El fin de la democracia tal y como la conocemos

Inmersos en un clara tendencia de cambio político y social, la estrategia de los partidos que caen, salpicados de lleno por casos de corrupción, es lanzar el mensaje a la ciudadanía de que los partidos que llegan son igual de corruptos. Sí, se trata de apelar a la máxima «mal de muchos, consuelo de tontos» para aferrarse al poder, aunque paradójicamente no se deje de alagar al ciudadano ante los micrófonos. Y puesto que no existe comparación posible, con el listón de la podredumbre política por las nubes, se impone un doble rasero, que los medios de comunicación y por ende la sociedad, terminan aceptando sin apenas resistencia.

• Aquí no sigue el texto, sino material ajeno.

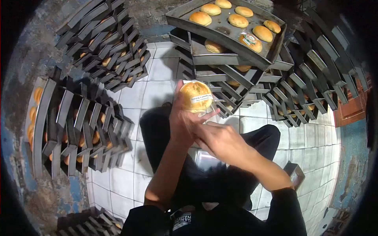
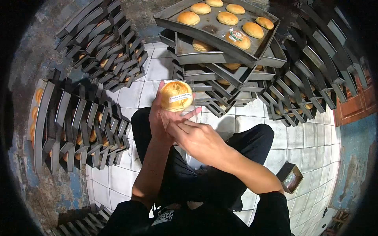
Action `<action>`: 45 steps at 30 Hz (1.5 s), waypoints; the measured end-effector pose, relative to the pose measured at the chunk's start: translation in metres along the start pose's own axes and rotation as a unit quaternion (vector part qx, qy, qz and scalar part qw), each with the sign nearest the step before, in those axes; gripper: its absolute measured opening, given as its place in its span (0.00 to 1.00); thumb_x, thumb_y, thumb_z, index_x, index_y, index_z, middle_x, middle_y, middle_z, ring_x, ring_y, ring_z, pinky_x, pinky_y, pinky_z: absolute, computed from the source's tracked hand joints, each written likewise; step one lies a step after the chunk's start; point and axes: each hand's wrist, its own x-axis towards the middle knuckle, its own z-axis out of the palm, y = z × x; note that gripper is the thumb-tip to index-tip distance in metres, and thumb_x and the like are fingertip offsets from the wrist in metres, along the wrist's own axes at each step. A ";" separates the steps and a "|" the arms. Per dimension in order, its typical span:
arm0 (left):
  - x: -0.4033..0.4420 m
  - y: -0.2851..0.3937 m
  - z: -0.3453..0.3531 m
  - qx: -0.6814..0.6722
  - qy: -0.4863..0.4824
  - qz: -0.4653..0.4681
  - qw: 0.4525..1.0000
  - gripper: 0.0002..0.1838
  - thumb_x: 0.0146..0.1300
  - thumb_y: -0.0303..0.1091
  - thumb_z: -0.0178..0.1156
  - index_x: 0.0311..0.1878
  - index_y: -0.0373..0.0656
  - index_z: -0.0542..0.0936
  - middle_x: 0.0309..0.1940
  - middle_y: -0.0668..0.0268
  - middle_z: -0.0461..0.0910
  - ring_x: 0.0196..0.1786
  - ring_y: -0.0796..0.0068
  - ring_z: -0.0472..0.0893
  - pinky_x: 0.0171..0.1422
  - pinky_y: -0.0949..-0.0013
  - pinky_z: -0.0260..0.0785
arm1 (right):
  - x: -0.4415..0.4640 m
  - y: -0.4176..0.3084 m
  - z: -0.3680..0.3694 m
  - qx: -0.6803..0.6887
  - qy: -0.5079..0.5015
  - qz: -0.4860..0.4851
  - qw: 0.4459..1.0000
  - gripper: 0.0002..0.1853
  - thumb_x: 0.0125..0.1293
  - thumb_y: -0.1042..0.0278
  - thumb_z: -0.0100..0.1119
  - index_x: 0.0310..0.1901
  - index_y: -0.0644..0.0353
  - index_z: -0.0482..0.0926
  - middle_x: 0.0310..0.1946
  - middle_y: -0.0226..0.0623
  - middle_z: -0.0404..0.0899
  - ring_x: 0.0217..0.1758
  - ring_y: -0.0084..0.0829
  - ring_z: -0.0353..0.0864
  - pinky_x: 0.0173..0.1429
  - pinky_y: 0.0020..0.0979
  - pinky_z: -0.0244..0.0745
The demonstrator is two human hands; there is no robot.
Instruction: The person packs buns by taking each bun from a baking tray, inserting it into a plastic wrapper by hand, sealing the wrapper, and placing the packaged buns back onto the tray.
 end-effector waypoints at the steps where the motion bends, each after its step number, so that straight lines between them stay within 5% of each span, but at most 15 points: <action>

 Pero, ¿quién no firmaría que el fraude masivo en cursos de formación en Andalucía (de miles de millones de euros) no hubiera ido más allá de la no presentación por escrito de una solicitud de compatibilidad en la Universidad de Málaga (en el peor de los casos con un único sueldo, el de Íñigo Errejón, en juego)? ¿O que la financiación irregular de los partidos políticos, la trama Gürtel, el caso de los ERE o el caso Nóos se hubieran solucionado con una declaración complementaria con visos de devolución por parte de la agencia tributaria (sorprende la repercusión del asunto Monedero)? ¿O que se pasara de escamotear la lista Falciani y hacer la vista gorda con cientos de cuentas en Suiza a mirar determinadas cuentas de Twitter en busca de algo reprobable (emulando a Richelieu «dadme seis líneas escritas por el más honrado de los hombres, y hallaré algo en ellas para colgarlo»)? ¿No es todo esto indicativo de que algo ya ha empezando a cambiar?

 Tras las elecciones del 24-M y a pesar de vender a la opinión pública una victoria, el partido del gobierno no ha ocultado su consabido mal perder histórico y ha decidido pisar el acelerador en su particular caza de brujas, acudiendo por enésima vez al recurso de espolear a víctimas de terrorismo o de genocidios (a pesar de haber mentido sobre la autoría de atentados únicamente por rédito electoral, de haber vinculado a Zapatero, Iglesias o Carmena con ETA, o de haber comparado el ascenso de Podemos con la propaganda de Goebbels y la llegada del partido nazi al poder), en un estéril intento de crispar y enfrentar a la sociedad española en dos bandos, los demócratas frente a los violentos, los moderados frente a los radicales, la estabilidad frente a las aventuras «populistas». ¿Pero puede superarse el comportamiento «populista» que el actual gobierno ejerció para llegar al poder (prometiendo sacar a España de la crisis sin tocar la sanidad, la educación, las pensiones ni subir los impuestos, ya sabéis, «la subida del I.V.A. es el sablazo que el mal gobernante le pega a todos sus compatriotas»)? Es más, ¿puede haber algo más populista (en sentido peyorativo) que hacerse llamar Partido Popular y gobernar en benificio de las élites?

 Si bien es cierto que el arañazo de poder que reciben los viejos partidos con cada proceso electoral hace que éstos cedan algún punto de su programa en favor de las demandas de los partidos crecientes (que no son otras que las demandas del 15-M desatendidas en su momento y forzadas a seguir la única vía posible), aún queda mucho camino por recorrer fundamentalmente en lo que se refiere a independencia del poder judicial, y con lo que parece ser un pacto PP (Gürtel) – PSOE (ERE) – Monarquía (Nóos), con procesos eternos que sólo avazan para apartar por «imparcialidad» a elementos no afines a los encausados. La designación a propuesta del PP en la Gürtel de los magistrados Concepción Espejel y Enrique López (con evidentes vinculaciones al PP) seguro que aceleraría el desenlace del caso.

 Si como dice Esperanza Aguirre, peligra la democracia tal y como la conocemos, esa democracia que permite que las tropelías de hace ya más de 15 años sigan sin ser juzgadas ni condenadas, esa democracia que ampara a corruptos y defraudadores, ¿a qué esperamos para darle la puntilla?